The 2017 Robert F. Gagel Discovery Award has been granted to Dr. Sareh Parangi, MD,
Dr. Parangi is a highly accomplished endocrine surgeon at Massachusetts General Hospital and Harvard Medical School in Boston. She focuses her clinical efforts on endocrine surgery and applies her basic science knowledge and expertise to tumor progression in thyroid cancer. Her proposal is titled, “Investigation of the role of myeloid-derived suppressor cells in the response to targeted therapies in advanced thyroid cancer.”
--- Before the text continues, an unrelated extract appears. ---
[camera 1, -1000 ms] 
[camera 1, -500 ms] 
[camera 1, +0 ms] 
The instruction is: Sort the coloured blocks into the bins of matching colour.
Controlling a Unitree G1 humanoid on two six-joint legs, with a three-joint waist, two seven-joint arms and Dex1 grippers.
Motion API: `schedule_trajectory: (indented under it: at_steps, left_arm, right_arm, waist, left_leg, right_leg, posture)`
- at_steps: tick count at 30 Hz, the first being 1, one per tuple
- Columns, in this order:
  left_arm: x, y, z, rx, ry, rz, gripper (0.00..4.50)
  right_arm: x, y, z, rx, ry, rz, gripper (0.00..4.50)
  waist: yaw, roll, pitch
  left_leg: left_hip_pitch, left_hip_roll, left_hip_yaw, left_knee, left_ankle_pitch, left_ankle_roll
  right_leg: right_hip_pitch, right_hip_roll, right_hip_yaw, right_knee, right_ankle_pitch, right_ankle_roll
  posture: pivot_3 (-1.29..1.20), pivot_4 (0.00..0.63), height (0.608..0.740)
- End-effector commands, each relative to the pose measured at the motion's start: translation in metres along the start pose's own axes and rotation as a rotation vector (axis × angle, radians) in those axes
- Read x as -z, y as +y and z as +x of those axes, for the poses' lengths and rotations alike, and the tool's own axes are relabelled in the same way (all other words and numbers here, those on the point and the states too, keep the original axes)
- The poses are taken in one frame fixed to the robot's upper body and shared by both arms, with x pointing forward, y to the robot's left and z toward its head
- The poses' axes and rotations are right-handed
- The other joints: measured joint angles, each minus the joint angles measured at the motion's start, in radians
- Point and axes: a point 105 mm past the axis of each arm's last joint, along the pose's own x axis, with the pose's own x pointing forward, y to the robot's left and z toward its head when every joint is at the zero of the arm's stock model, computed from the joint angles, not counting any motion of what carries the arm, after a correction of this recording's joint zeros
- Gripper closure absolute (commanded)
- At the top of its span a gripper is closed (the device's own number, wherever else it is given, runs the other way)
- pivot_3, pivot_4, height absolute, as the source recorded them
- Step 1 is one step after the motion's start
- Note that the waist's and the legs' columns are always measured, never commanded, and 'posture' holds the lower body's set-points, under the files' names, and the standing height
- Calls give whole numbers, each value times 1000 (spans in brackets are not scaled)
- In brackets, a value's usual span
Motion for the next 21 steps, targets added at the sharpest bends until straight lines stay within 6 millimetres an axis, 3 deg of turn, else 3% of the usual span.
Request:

While targeted therapies for advanced cases of thyroid cancer have shown considerable progress, some cancers remain difficult to treat and drug resistance commonly emerges. Increased attention is focused on how tumor evasion of the immune system contributes to thyroid cancer growth, metastasis, and drug resistance. Immunotherapies have been developed to facilitate detection of tumors by immune cells, leading to improved tumor recognition and improved patient survival in various cancer types. These strategies typically employ a combination therapy designed to target both the tumor and the immune response. Unfortunately, resistance to immunotherapy has also been observed, and identifying indicators of response and mechanisms of resistance is urgently needed to design rational combination therapies that might circumvent resistance.
The overall goal of Dr. Parangi’s work is to harness the power of the immune system to help treat cancer. In particular she is focused on myeloid-derived suppressor cells (MDSCs), which are a population of circulating immature myeloid cells that have been detected in the peripheral blood of differentiated and anaplastic thyroid cancer patients. MDSCs appear to correlate with disease stage, and have been implicated in tumor development and resistance to targeted therapy. In her proposed work she will first characterize the functional significance of MDSCs in the tumor environment to help elucidate what these cell types are doing in a cancer setting. She will also assess whether depletion of MDSCs will augment the effectiveness of targeted therapies, adding another layer of treatment strategy for drug resistant cancers. The proposed study also aims to ascertain whether MDSCs can be used as a marker of antitumor immune response in patients undergoing targeted therapy. To this end, she will utilize novel ex vivo models, developed in collaboration with the Barbie lab at Dana Farber Cancer Institute, in which cells harvested from tumors of patients undergoing therapy are cultured and evaluated, enabling researchers to assess specifically how patients immune cells are responding to a specific therapy.